What I wanted to know next was whether Voynich bursts behave like ordinary local repetition, or whether they are better understood as a system of local reuse with variation.
The Voynich still stands out immediately at the structural level. Nearly 69% of its tokens of length ≥ 3 fall inside bursts, compared with 27% in Culpepper, 16% in De docta ignorantia, and only 7% in the Alchemical Herbal text. Its bursts are also much larger, with a mean size of 15.6 tokens and a maximum of 162. In the control texts, bursts are much smaller.
But the most important result is not just that Voynich bursts are bigger. It is how they behave internally.
If you look at prediction inside bursts, the local neighborhood matters a lot, but the past does not beat the future. In other words, the current token is strongly constrained by nearby tokens, yet there is no clear left-to-right generation signal. The best predictor is not the previous context alone, but the unordered local pool. That pushes against a simple chain model where one token directly produces the next one.
The memory tests point in the same direction. Exact reuse in the Voynich is relatively low, but reuse by similarity is very high. Within the previous 10 tokens, exact reuse is only about 0.12, yet reuse through Levenshtein ≤ 2 rises to about 0.84, and reuse at the family level to about 0.64. So the system is not mainly repeating the same word. It is reusing the same local variant space.
That is where the contrast with normal texts becomes interesting. Culpepper and De docta ignorantia show more exact reuse than the Voynich, but they do not show the same combination of very large bursts, long paths, and extremely strong variant-based reuse. The Voynich seems less repetitive in the literal sense, but more repetitive in terms of families and near-neighbors.

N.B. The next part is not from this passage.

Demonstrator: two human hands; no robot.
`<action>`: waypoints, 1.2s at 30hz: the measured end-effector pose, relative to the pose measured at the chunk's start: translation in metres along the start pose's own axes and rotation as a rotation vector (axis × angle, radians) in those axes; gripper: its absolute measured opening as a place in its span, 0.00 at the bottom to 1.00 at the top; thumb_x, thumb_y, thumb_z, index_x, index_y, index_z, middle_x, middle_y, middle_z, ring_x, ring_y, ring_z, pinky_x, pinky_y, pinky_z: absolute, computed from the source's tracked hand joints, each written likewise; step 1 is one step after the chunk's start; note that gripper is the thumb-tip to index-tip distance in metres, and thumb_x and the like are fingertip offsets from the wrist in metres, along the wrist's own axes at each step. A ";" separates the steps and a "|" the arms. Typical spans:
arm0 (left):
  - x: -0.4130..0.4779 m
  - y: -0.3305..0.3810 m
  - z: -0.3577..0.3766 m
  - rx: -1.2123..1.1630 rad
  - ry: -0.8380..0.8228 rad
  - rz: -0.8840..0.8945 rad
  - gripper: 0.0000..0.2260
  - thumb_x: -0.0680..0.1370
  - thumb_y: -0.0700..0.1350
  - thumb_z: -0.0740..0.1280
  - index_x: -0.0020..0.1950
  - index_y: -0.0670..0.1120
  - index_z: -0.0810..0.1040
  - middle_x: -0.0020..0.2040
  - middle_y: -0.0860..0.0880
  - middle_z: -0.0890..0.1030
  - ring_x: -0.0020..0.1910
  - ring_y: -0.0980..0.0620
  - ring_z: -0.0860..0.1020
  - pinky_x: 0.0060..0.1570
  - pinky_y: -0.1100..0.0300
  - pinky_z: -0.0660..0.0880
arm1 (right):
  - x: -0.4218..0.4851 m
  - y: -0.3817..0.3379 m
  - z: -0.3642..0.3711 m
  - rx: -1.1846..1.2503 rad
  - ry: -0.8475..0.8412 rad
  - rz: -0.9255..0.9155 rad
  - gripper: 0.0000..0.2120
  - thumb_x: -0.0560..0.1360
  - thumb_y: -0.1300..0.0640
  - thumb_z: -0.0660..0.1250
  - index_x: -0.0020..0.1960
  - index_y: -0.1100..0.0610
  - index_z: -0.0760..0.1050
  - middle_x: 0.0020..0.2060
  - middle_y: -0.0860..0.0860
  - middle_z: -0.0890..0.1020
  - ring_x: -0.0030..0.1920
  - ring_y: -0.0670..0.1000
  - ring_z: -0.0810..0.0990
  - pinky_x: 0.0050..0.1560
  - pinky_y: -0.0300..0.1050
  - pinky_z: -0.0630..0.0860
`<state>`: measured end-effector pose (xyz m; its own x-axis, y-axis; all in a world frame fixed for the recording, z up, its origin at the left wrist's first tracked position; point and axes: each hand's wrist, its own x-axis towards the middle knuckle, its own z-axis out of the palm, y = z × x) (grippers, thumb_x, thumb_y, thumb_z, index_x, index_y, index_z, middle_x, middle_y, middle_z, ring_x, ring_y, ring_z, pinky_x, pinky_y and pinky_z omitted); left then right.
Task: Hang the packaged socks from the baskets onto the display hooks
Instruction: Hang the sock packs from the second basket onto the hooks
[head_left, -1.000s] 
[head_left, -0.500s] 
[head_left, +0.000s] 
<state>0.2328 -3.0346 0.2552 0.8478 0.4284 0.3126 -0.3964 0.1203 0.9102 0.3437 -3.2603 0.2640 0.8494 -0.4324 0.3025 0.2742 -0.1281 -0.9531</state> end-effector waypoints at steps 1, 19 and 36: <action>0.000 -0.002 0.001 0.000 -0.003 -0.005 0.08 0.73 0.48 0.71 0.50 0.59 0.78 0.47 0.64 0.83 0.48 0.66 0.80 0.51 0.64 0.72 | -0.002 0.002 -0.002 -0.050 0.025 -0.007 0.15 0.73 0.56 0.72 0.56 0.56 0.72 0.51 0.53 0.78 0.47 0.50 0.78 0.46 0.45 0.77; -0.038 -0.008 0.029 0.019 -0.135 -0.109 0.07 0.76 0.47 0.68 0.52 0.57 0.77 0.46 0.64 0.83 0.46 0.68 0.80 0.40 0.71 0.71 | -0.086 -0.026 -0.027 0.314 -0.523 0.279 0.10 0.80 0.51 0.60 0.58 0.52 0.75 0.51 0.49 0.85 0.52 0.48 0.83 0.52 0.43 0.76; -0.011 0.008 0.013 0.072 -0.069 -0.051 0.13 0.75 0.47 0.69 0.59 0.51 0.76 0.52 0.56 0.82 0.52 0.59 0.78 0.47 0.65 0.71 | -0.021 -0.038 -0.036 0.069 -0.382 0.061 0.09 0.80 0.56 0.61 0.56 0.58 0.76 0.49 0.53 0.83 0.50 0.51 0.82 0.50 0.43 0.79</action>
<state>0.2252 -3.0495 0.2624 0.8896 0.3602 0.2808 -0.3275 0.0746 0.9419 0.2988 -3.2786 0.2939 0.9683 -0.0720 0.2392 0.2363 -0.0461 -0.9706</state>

Family clustering also helps. Once tokens are grouped into tight local families, the Voynich does not collapse into noise. Instead, it reveals a handful of large lexical centers such as chedy, daiin, qokeey, chol, and okal, each with many nearby variants. That suggests that a substantial part of the text may be generated not from isolated word forms, but from active local families that remain available for reuse over long spans.
So the emerging picture is this. Natural texts certainly have bursts, and they also have local similarity. But in those texts, much of the effect is tied to ordinary lexical repetition and familiar morphological clustering. In the Voynich, the effect is much more dominated by persistent local neighborhoods of similar forms. It looks less like ordinary repetition, and more like controlled movement inside a dense local variant pool.
| Corpus | Burst share (len ≥ 3) | Mean burst size | Max burst size |
| Voynich | 0.6877 | 15.60 | 162 |
| Culpepper English | 0.2707 | 6.41 | 73 |
| De docta ignorantia Latin | 0.1613 | 4.19 | 26 |
| Alchemical Herbal Latin | 0.0675 | 3.67 | 9 |
| Corpus | Mean path length | Long paths ≥ 5 | Long paths ≥ 8 |
| Voynich | 5.34 | 0.4426 | 0.2096 |
| Culpepper English | 4.05 | 0.2877 | 0.0877 |
| De docta ignorantia Latin | 3.00 | 0.1003 | 0.0104 |
| Alchemical Herbal Latin | 2.67 | 0.0280 | 0.0000 |
| Corpus | Exact reuse, last 10 | Reuse by Lev ≤ 1, last 10 | Reuse by Lev ≤ 2, last 10 | Family reuse, last 10 |
| Voynich | 0.1171 | 0.4313 | 0.8358 | 0.6433 |
| Culpepper English | 0.4222 | 0.4943 | 0.7970 | 0.7287 |
| De docta ignorantia Latin | 0.3408 | 0.4104 | 0.7234 | 0.5962 |
| Alchemical Herbal Latin | 0.1818 | 0.2375 | 0.6804 | 0.5249 |
| Corpus | Bag predictor exact | Past predictor exact | Future predictor exact | Interpretation |
| Voynich | 0.1998 | 0.1171 | 0.1171 | Strong local constraint, but no temporal directionality |
| Culpepper English | 0.5896 | 0.4222 | 0.4222 | Local pool matters more than ordered sequence |
| De docta ignorantia Latin | 0.5448 | 0.3408 | 0.3408 | Same pattern, weaker local density than Voynich |
| Alchemical Herbal Latin | 0.3226 | 0.1818 | 0.1818 | Small local pools, limited burst structure |
So after this second pass, I would say that the Voynich does not look like a text that simply repeats words, and it does not look like a straightforward left-to-right rewrite chain either. It looks more like a system that keeps a dense local pool of related forms active and keeps takining from it with small variations. That still does not tell us the exact mechanism. The core behavior seems to be local reuse with controlled variation, not ordinary repetition and not simple sequential derivation.